Monday, Dec. 04, 1972
A Few Words About Rhetoric
The Greeks created the word for it: politikos. They also had plenty of other words to define the various rhetorical ploys that are the very breath of politics. That is the wry message of a new book called that pestilent cosmetic, rhetoric, by Sol Chaneles, a New York University sociologist, and Jerome Snyder, author-illustrator. In it they provide some updated definitions for classical rhetorical terms plus piquant examples from contemporary national politics.
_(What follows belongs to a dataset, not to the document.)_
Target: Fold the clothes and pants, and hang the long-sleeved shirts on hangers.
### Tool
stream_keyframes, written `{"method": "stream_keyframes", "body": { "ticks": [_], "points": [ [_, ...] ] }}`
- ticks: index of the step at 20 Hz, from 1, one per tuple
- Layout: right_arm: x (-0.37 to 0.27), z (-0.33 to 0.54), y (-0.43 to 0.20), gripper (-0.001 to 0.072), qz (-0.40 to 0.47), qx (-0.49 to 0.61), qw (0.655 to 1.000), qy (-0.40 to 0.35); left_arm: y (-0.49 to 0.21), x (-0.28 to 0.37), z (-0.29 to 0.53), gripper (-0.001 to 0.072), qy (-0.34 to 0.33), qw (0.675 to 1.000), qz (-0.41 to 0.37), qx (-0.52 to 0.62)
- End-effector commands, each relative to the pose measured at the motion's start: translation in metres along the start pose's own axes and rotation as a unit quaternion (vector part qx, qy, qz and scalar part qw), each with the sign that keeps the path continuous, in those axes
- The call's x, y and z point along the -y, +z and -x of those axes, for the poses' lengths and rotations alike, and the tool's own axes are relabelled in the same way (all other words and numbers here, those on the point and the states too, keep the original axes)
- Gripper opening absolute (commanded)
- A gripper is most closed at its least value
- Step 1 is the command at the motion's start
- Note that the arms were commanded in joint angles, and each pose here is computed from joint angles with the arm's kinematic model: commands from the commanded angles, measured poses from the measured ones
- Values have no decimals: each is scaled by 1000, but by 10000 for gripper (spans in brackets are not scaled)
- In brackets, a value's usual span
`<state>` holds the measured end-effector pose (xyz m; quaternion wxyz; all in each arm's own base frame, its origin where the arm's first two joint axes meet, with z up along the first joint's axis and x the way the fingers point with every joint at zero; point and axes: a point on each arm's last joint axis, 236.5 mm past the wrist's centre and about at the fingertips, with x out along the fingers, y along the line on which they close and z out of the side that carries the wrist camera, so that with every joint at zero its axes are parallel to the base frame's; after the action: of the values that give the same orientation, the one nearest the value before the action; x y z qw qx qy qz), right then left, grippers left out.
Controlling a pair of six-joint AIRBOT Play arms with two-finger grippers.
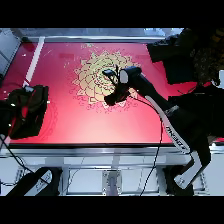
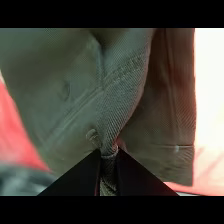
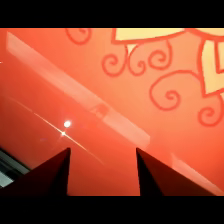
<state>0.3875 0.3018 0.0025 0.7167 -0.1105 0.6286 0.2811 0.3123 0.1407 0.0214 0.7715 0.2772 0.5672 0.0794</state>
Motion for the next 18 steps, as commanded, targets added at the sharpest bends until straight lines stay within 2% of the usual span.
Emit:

Under categoria ("direct exposure of an adversary's faults") they cite John F. Kennedy's angry outburst against price rises by U.S. Steel: "My father always told me that all businessmen were sons of bitches, but I never believed it until now." A standing political favorite is dichaeologia ("in defense of one's blemished reputation or failings, to place blame on extenuating circumstances, bad information furnished by sly enemies, betrayal by subordinates or former friends"). Champion in this category is the well-known loser of the 1962 California gubernatorial race: "You won't have Nixon to kick around any more." Another master rhetorician, Spiro Agnew, has achieved signal results through oxymoron ("a figure designed to convey a truth by linking terms or phrases that are contradictory"). Example: "Protest is every citizen's right, but that does not ensure that every protest is right."
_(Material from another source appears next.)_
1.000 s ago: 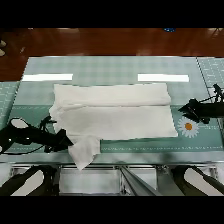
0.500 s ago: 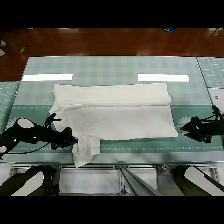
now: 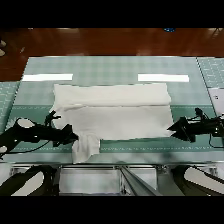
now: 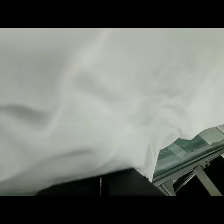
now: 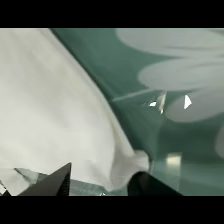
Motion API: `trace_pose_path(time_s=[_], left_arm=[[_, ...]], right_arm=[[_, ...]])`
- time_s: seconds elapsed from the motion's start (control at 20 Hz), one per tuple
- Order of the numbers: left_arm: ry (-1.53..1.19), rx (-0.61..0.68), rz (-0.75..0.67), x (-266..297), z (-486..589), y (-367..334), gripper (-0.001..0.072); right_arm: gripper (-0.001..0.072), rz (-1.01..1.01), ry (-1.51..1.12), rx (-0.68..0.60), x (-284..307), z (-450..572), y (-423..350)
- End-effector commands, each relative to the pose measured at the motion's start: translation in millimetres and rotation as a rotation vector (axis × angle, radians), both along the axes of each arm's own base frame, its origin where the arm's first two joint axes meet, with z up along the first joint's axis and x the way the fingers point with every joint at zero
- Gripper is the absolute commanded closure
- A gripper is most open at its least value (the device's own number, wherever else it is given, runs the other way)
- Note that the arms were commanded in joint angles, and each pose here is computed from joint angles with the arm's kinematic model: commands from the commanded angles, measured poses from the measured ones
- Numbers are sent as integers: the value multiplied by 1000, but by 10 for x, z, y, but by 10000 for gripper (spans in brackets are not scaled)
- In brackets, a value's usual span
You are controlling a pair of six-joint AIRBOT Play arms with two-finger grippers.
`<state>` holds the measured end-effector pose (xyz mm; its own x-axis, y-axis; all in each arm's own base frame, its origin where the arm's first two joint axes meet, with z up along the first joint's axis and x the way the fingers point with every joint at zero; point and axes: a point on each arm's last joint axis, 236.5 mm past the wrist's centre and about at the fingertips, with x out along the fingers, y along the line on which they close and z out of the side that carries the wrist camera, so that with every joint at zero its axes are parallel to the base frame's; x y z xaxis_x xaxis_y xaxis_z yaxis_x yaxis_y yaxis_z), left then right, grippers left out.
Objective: Fold the shirts.
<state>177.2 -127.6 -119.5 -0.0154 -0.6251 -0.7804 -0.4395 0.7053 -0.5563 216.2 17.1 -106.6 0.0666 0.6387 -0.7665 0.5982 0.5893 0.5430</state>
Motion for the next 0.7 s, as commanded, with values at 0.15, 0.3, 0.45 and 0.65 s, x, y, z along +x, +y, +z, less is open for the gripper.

In their half-whimsical, half-serious catalogue, the literate authors' own highly ambivalent feelings about the art of rhetoric emerge: "It is the bag of crafty tricks for common word-mongers; it is the sublime esthetic for the consummate orator." That plainly smacks of enthymeme ("out of the seeming clash of contraries a meaning"), as in "It was the best of times, it was the worst of times..."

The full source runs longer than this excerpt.